◆ What you need to do ◆
Only the records, exactly as written, belong in the answer; pictures do not.
_____
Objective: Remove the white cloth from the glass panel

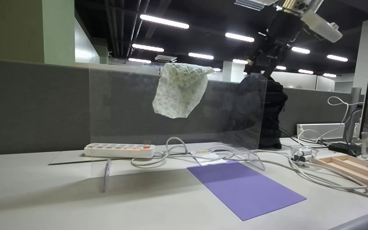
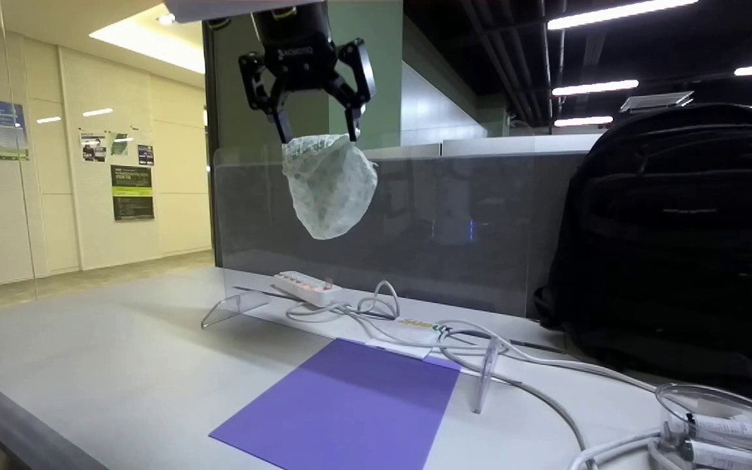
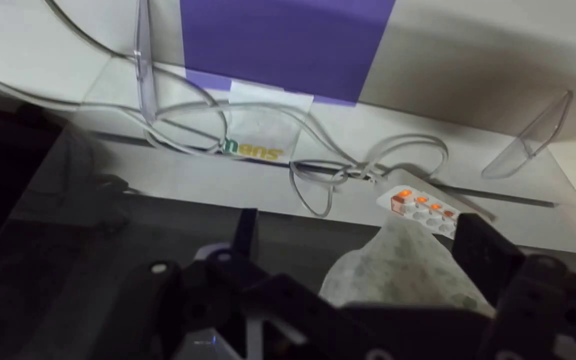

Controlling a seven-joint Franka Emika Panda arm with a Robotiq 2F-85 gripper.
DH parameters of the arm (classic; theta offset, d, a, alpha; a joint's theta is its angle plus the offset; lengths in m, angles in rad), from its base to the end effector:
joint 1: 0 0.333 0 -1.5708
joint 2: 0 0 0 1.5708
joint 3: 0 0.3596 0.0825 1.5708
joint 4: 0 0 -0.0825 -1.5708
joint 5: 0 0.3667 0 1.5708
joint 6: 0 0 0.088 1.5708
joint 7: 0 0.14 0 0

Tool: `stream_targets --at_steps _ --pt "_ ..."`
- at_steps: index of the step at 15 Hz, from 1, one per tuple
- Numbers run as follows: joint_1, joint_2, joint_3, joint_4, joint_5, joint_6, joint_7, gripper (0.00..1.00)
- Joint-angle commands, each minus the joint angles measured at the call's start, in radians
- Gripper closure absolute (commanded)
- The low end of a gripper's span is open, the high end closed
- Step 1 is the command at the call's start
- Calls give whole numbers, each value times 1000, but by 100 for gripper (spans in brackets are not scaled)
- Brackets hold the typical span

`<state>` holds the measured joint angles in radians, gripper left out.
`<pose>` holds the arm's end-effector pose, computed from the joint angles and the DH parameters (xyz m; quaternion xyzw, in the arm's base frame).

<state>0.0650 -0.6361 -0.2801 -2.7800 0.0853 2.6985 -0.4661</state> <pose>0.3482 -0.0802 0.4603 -0.9550 -0.0915 -0.2812 0.0212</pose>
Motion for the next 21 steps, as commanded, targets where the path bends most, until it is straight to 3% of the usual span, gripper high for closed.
stream_targets --at_steps 1,2,3,6,13,15,21 --pt "94 135 20 84 44 155 57 0" --pt "98 159 27 102 33 155 66 0" --pt "82 82 12 37 13 135 39 0" --pt "98 147 24 78 20 155 48 0" --pt "97 155 24 88 21 155 48 0" --pt "52 193 93 87 18 231 161 0" --pt "68 276 172 92 61 494 261 0"
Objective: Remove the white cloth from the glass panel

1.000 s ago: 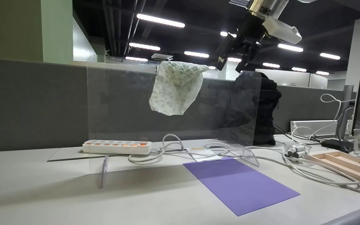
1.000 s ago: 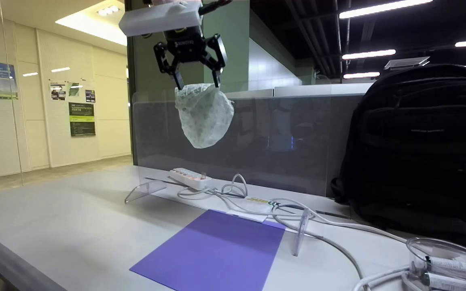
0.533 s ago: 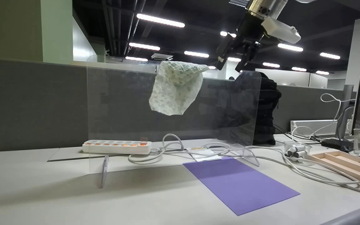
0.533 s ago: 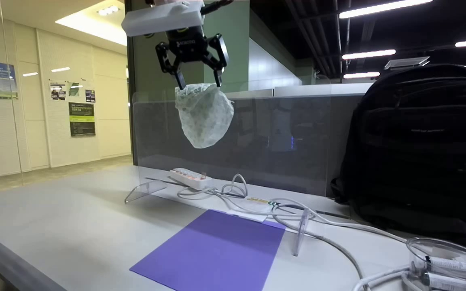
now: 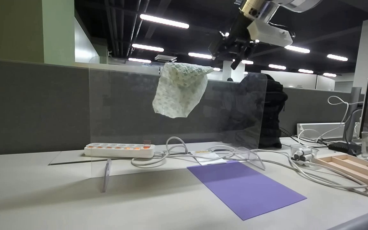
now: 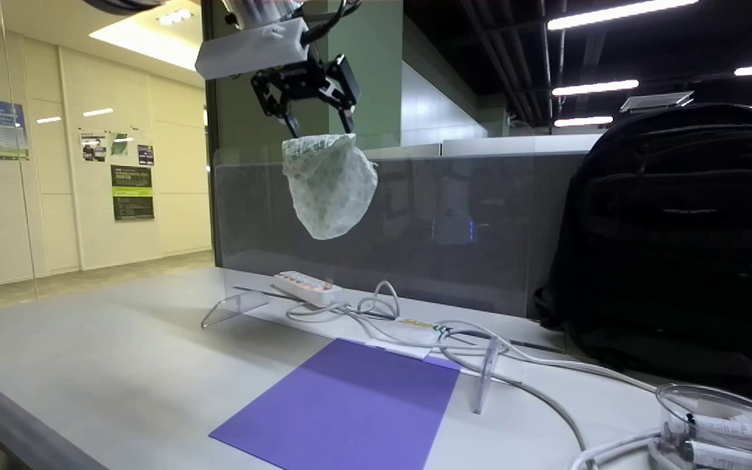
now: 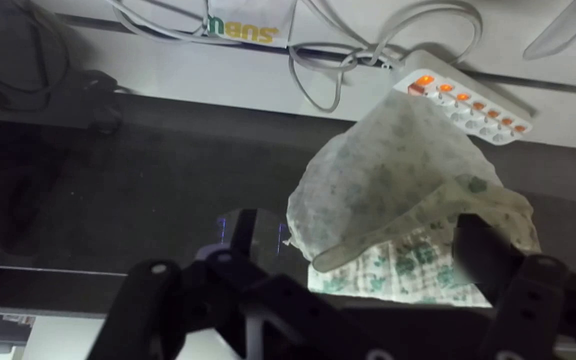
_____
◆ Response box ◆
Objective: Remove the white cloth from the glass panel


Controlling a seven-joint Franka Emika Panda arm with a Robotiq 2F-85 gripper.
DH parameters of the arm (classic; theta offset, d, a, alpha; a joint's theta is its angle plus the offset; lengths in m, angles in rad), from its base to the end effector:
joint 1: 0 0.333 0 -1.5708
joint 2: 0 0 0 1.5708
joint 3: 0 0.3596 0.0825 1.5708
joint 4: 0 0 -0.0825 -1.5708
joint 5: 0 0.3667 0 1.5708
joint 6: 0 0 0.088 1.5708
joint 7: 0 0.14 0 0

Tool: `stream_targets --at_steps _ --pt "_ ..."`
- at_steps: index of the step at 15 Hz, from 1, one per tuple
- Numbers run as follows: joint_1, joint_2, joint_3, joint_4, joint_5, joint_6, joint_7, gripper (0.00..1.00)
- Joint-angle commands, each minus the joint angles measured at the call's start, in radians
- Gripper closure absolute (commanded)
- The low end of a gripper's span is open, the high end closed
- Step 1 is the command at the call's start
- Calls give whole numbers, each value times 1000, but by 100 for gripper (spans in brackets are not scaled)
- Brackets hold the typical span

`<state>` holds the measured joint angles in radians, gripper left out.
`<pose>` holds the arm's end-effector pose, computed from the joint angles and the DH parameters (xyz m; quaternion xyzw, in the arm's base frame).

<state>0.0650 -0.6361 -0.2801 -2.7800 0.0853 2.6985 -0.4661</state> <pose>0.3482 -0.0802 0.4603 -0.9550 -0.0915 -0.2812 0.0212</pose>
Motion for the next 21 steps, as commanded, targets where the path bends most, until it is straight to 3% of the usual span, gripper high for closed.
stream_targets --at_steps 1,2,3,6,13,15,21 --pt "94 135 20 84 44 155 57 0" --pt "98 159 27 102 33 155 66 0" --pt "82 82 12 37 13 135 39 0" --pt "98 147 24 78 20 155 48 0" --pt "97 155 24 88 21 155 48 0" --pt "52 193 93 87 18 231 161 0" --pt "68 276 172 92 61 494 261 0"
Objective: Remove the white cloth from the glass panel

1.000 s ago: 
1.000 s ago: 
0.533 s ago: 
0.533 s ago: 
now: 
now: 
now: 

The exercise requires no additional answer.